Summary: Microsoft PowerShell MVPs, Don Jones and Jeffery Hicks, talk about a fundamental tool design consideration.
Microsoft Scripting Guy, Ed Wilson, is here. This week we will not have our usual PowerTip. Instead we have excerpts from seven books from Manning Press. In addition, each blog will have a special code for 50% off the book being excerpted that day. Remember that the code is valid only for the day the excerpt is posted. The coupon code is also valid for a second book from the Manning collection.
This excerpt is from Learn PowerShell Toolmaking in a Month of Lunches
By Don Jones and Jeffery Hicks
Here’s a basic tenant of good Windows PowerShell tool design: do one thing, and do it well. Broadly speaking, a function should do one—and only one—of these things:
- Retrieve data from someplace
- Process data
- Output data to some place
- Put data into some visual format meant for human consumption
This fits well with the command-naming convention in Windows PowerShell: If your function uses the verb Get, that’s what it should do: get. If it’s outputting data, you name it with a verb like Export, or Out, or something else. If each command (okay, function) worries about just one of those things, then they’ll have the maximum possible flexibility.
For example, let’s say we want to write a tool that will retrieve some key operating system information from multiple computers and then display that information in a nicely formatted onscreen table. It’d be easy to write that tool so that it opened Active Directory, got a bunch of computer names, queried the information from them, and then formatted a nice table as output.
The problem?
Well, what if tomorrow we didn’t want the data on the screen but rather wanted it in a CSV file? What if one time we needed to query a small list of computers rather than a bunch of computers from the directory? Either change would involve coding changes, probably resulting in many different versions of our tool lying around. Had we made it more modular and followed the basic philosophy we just outlined, we wouldn’t have to do that. Instead, we might have designed the following:
- One function that gets computer names from the directory
- One function that accepts computer names, queries those computers, and produces the desired data
- One function that formats data into a nice onscreen table
Suddenly, everything becomes more flexible. That middle function could now work with any source of computer names: the directory, a text file, or whatever. Its data could be sent to any other command to produce output. Maybe we’d pipe it to Export-CSV to make that CSV file or to ConvertTo-HTML to make an HTML page. What about the onscreen table we want right now? We’re betting Format-Table could do the job, meaning we don’t even have to write that third function at all—less work for us!

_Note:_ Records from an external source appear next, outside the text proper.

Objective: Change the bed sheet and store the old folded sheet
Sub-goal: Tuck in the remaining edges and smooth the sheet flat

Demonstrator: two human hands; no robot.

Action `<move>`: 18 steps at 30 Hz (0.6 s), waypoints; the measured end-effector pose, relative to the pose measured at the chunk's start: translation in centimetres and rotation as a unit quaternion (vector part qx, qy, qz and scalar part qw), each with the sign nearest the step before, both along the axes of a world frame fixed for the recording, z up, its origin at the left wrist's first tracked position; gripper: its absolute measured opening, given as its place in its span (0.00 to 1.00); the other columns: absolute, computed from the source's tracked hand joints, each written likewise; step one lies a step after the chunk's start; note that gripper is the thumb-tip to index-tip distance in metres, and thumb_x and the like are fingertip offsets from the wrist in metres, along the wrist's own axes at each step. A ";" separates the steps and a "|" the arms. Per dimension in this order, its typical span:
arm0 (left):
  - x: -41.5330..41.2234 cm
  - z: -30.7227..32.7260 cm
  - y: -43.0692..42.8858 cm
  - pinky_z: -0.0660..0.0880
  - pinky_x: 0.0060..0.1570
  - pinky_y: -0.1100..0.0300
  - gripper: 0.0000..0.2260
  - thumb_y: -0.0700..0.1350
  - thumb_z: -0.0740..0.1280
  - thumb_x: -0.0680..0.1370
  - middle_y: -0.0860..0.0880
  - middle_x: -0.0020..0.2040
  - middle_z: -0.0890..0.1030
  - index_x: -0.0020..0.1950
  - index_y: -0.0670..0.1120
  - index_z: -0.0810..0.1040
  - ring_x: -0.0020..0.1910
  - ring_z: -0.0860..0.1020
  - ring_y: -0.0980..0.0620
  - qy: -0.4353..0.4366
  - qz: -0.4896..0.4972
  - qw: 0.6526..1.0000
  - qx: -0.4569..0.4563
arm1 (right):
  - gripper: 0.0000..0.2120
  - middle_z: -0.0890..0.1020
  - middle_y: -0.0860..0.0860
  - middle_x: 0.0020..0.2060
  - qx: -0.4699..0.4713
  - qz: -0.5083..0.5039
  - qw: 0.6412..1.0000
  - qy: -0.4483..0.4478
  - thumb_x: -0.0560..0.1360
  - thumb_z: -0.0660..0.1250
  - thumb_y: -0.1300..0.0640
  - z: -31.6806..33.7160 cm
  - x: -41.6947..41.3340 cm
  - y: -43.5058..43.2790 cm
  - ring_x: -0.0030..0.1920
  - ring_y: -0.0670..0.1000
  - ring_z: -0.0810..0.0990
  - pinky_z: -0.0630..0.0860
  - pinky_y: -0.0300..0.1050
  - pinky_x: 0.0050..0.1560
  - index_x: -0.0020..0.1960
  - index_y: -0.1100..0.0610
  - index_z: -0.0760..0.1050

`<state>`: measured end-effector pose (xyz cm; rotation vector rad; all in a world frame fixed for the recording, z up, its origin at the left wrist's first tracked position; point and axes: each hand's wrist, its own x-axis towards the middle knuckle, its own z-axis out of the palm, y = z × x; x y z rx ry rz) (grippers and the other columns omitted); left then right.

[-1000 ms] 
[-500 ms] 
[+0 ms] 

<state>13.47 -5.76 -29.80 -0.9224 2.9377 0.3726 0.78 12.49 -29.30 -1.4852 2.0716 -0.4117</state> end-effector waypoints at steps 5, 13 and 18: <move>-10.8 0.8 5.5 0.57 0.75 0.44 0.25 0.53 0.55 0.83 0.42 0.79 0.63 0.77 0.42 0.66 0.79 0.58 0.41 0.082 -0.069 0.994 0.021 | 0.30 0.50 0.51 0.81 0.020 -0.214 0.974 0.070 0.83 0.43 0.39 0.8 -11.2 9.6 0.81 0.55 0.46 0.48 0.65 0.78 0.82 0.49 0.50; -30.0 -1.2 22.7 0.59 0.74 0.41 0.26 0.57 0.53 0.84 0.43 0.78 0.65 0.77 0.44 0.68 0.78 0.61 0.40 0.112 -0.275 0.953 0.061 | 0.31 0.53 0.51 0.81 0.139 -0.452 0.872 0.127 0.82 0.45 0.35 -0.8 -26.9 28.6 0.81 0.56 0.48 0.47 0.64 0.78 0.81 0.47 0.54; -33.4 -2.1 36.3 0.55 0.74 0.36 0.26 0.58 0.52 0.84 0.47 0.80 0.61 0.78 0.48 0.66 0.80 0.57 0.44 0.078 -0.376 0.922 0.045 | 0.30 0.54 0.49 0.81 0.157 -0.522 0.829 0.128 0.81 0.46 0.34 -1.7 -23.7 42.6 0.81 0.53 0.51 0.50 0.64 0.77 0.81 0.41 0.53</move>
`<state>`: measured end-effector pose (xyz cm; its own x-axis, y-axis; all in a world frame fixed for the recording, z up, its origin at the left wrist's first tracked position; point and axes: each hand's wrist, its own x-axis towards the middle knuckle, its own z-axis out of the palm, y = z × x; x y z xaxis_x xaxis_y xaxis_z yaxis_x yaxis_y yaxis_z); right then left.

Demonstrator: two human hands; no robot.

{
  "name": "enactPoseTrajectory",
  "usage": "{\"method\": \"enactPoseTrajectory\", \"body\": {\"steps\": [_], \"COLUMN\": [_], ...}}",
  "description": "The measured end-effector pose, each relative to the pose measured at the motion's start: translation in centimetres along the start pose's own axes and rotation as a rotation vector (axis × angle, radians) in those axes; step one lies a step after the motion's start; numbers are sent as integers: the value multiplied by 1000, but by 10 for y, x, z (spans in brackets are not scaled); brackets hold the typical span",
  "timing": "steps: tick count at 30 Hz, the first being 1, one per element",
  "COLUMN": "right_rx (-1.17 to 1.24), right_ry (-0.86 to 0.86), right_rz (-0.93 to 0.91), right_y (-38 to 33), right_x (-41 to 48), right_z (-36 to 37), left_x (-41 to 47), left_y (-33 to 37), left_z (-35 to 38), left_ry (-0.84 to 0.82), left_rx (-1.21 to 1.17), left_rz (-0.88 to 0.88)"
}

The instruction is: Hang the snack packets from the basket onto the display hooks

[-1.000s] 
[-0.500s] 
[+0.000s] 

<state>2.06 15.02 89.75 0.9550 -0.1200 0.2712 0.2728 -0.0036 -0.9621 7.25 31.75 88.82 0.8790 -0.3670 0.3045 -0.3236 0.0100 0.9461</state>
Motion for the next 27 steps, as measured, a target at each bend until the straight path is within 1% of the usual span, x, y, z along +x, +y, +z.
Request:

So let’s talk about function design. We’re going to suggest that there are really three categories of functions (or tools): input, functional, and output.
Input tools
Input tools are the functions that don’t produce anything inherently useful, but are rather meant to feed information to a second tool. So a function that retrieves computer names from a configuration management database is an input tool. You don’t necessarily want the computer names, but there might be an endless variety of other tools that you want to send computer names to—including any number of built-in Windows PowerShell commands.
Here’s a good example of how to draw a line between your functions. Let’s say you’re writing a hunk of commands intended to retrieve computer names from your configuration management database. Your intent today is to query some WMI information from those computers—but aren’t there other tools that need computer names as input? Sure! Restart-Computer accepts computer names. So does Get-EventLog, Get-Process, Invoke-Command, and a dozen more commands. That’s what suggests (to us, at least) that functionality for getting names from the database should be a standalone tool. It could potentially feed a lot more than only today’s current needs.
Windows PowerShell already comes with a number of input tools. Sticking with the theme of getting computer names, you might use Import-CSV, Get-Content, or Get-ADComputer to retrieve computer names from various sources. To us, this further emphasizes the fact that the task of getting computer names is a standalone capability, rather than being part of another tool.
Functional tools
This is the kind of tool you’ll be writing most often. The idea is that this kind of tool doesn’t spend time retrieving information that it needs to do its main job. Instead, it accepts that information via a parameter of some kind—that parameter being fed by manually entered data, by another command, and so on.
So if your functional tool is going to query information from remote computers, it doesn’t internally do anything to get those computers’ names; but instead, it accepts them on a parameter. It doesn’t care where the computer names come from—that’s another job.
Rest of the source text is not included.